A new campaign hopes to inform children about the importance of sight tests to reach the wider community

bgindustry

Optometrists can now harness the passion of children for a good cause to emphasise the importance of regular eye examinations in their local areas.

Moorfields Eye Hospital ophthalmology registrar, Dr Yusrah Shweikh, OxbridgeSciences and OxbridgeHumanities co-founder, Sonia Szamocki, and designer, Manjul Rathee, have created a programme of workshops for children, which have been funded by the Moorfields Eye Charity.

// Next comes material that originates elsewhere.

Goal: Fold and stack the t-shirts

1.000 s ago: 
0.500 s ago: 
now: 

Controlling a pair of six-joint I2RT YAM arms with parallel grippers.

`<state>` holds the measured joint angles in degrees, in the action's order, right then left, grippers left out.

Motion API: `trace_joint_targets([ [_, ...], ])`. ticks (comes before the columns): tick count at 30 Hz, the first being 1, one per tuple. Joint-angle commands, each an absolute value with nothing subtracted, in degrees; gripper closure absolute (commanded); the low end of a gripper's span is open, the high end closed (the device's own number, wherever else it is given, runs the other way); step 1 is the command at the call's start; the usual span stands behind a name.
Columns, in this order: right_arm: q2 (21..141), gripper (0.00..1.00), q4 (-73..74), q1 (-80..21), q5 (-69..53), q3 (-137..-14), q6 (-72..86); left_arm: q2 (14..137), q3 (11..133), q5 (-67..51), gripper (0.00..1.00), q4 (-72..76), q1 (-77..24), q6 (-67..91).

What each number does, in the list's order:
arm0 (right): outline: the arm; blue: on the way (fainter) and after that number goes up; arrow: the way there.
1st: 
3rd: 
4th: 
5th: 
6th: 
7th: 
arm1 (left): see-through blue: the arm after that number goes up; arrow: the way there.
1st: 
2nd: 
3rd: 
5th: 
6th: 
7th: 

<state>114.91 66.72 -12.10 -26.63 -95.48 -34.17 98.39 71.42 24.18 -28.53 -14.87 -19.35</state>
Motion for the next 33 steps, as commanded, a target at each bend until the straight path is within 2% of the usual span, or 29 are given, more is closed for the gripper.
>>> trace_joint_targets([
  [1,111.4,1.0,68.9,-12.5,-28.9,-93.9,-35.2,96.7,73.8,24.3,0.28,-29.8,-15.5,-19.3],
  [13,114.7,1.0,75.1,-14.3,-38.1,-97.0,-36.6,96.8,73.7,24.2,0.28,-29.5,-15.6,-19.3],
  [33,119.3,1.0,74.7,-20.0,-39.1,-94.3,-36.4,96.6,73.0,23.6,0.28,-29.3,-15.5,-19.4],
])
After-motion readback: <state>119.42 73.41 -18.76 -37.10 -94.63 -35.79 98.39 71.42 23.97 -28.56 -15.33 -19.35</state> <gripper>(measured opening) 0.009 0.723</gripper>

Volunteers teach the youngsters about eye health and ask them to act as an ‘eye health champion’ by passing on the message to their adult family and friends, Ms Rathee told OT.

She added: “Children as community champions can help reach those who might be harder to reach with conventional campaigns – this is a radical but positive way to start the ripple effect of promoting eye health awareness.”

Dr Shweikh shared with OT that, following the success of the Eye Heroes workshops since they began last year, the team is now releasing the programme to the profession and general public.

They hope that optometrists around the UK will look at running the workshops with local children.

“We would love to get more optometrists to volunteer. Of those that have run a workshop, they have loved it,” Dr Shweikh said.

When her team set out to create Eye Heroes, they knew that there were a number of challenging reasons behind the high levels of avoidable sight loss in the country, such as a lack of awareness that eye examinations looked for more than refractive error, Dr Shweikh emphasised.

“Educating children seemed to overcome a number of these,” she explained.

The complete resources for the workshop, from videos to games, can be downloaded for free from the Eye Heroes website. The website can also match volunteers with local schools and after-school programmes, but volunteers tend to reach out to organisations themselves, she concluded.